══ TASK INPUTS
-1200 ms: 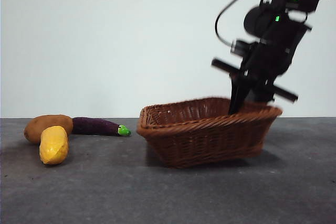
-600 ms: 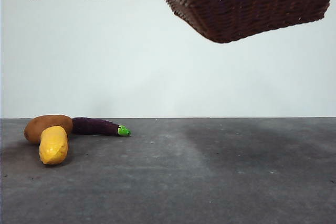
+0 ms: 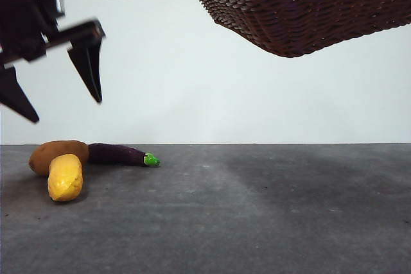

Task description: Help me put the vegetables on the table into the basket

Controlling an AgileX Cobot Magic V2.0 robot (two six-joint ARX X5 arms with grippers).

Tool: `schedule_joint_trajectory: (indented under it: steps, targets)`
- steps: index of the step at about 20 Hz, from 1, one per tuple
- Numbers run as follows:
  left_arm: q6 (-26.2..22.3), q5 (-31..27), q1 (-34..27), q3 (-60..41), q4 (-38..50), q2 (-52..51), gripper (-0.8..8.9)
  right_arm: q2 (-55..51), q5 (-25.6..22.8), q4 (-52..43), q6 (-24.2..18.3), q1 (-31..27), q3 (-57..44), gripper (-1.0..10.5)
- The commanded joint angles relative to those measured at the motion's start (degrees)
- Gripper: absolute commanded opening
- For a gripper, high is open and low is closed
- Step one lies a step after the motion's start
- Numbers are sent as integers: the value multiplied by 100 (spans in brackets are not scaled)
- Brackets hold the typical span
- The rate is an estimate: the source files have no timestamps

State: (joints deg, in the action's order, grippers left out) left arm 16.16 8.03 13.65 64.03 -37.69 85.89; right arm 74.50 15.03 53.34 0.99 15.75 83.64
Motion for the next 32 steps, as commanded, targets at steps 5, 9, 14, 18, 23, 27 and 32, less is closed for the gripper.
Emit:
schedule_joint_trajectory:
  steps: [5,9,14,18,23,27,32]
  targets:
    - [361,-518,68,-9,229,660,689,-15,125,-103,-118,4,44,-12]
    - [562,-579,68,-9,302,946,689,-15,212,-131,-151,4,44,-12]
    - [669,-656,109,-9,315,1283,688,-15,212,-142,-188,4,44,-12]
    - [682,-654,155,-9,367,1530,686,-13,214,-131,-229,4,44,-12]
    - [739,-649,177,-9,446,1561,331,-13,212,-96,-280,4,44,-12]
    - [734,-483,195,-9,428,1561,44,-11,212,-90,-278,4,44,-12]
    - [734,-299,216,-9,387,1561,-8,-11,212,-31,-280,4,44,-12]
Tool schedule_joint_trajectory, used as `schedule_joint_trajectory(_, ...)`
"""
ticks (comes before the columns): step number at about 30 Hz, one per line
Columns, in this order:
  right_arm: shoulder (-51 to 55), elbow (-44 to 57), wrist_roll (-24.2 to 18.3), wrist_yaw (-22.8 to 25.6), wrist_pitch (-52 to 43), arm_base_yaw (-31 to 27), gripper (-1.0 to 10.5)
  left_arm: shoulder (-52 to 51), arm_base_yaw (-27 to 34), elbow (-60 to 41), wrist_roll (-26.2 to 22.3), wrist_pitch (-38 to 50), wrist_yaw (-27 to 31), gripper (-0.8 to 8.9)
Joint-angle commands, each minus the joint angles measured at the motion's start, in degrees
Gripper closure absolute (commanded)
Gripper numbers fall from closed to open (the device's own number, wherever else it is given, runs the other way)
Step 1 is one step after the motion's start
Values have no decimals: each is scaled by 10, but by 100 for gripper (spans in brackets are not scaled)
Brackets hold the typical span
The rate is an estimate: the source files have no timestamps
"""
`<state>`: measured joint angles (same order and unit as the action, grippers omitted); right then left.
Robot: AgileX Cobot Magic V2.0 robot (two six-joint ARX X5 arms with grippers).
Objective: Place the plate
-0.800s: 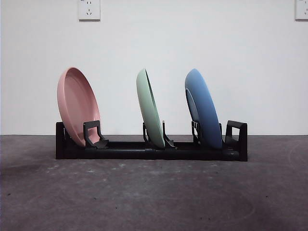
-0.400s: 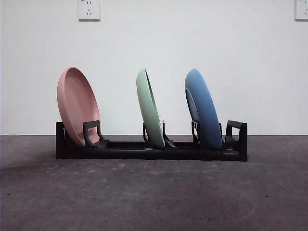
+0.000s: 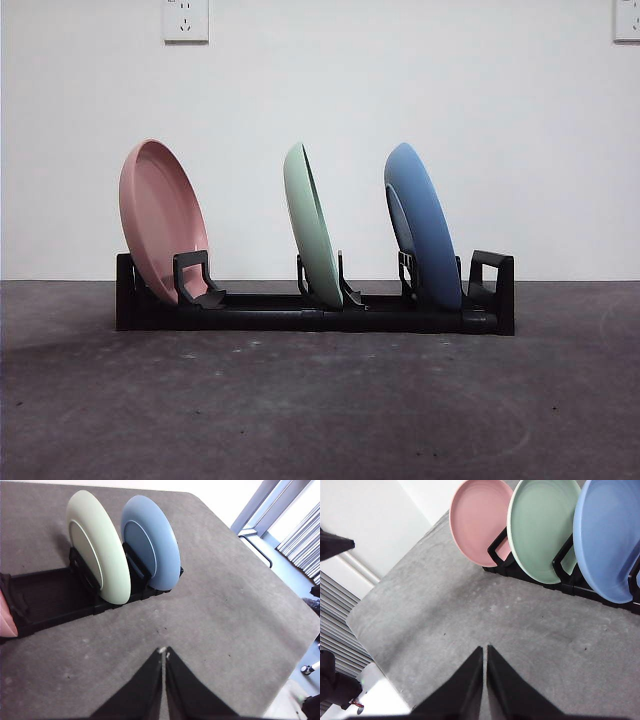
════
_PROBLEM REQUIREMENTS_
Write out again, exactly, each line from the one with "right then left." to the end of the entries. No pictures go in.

_EXERCISE OUTPUT_
`<state>`: measured joint angles (same order and unit as the action, grippers omitted); right then left.
Robot: AgileX Cobot Magic V2.0 robot (two six-joint ARX X5 arms with grippers).
Objective: Place the plate
-0.800s: 
-0.400s: 
+0.000s: 

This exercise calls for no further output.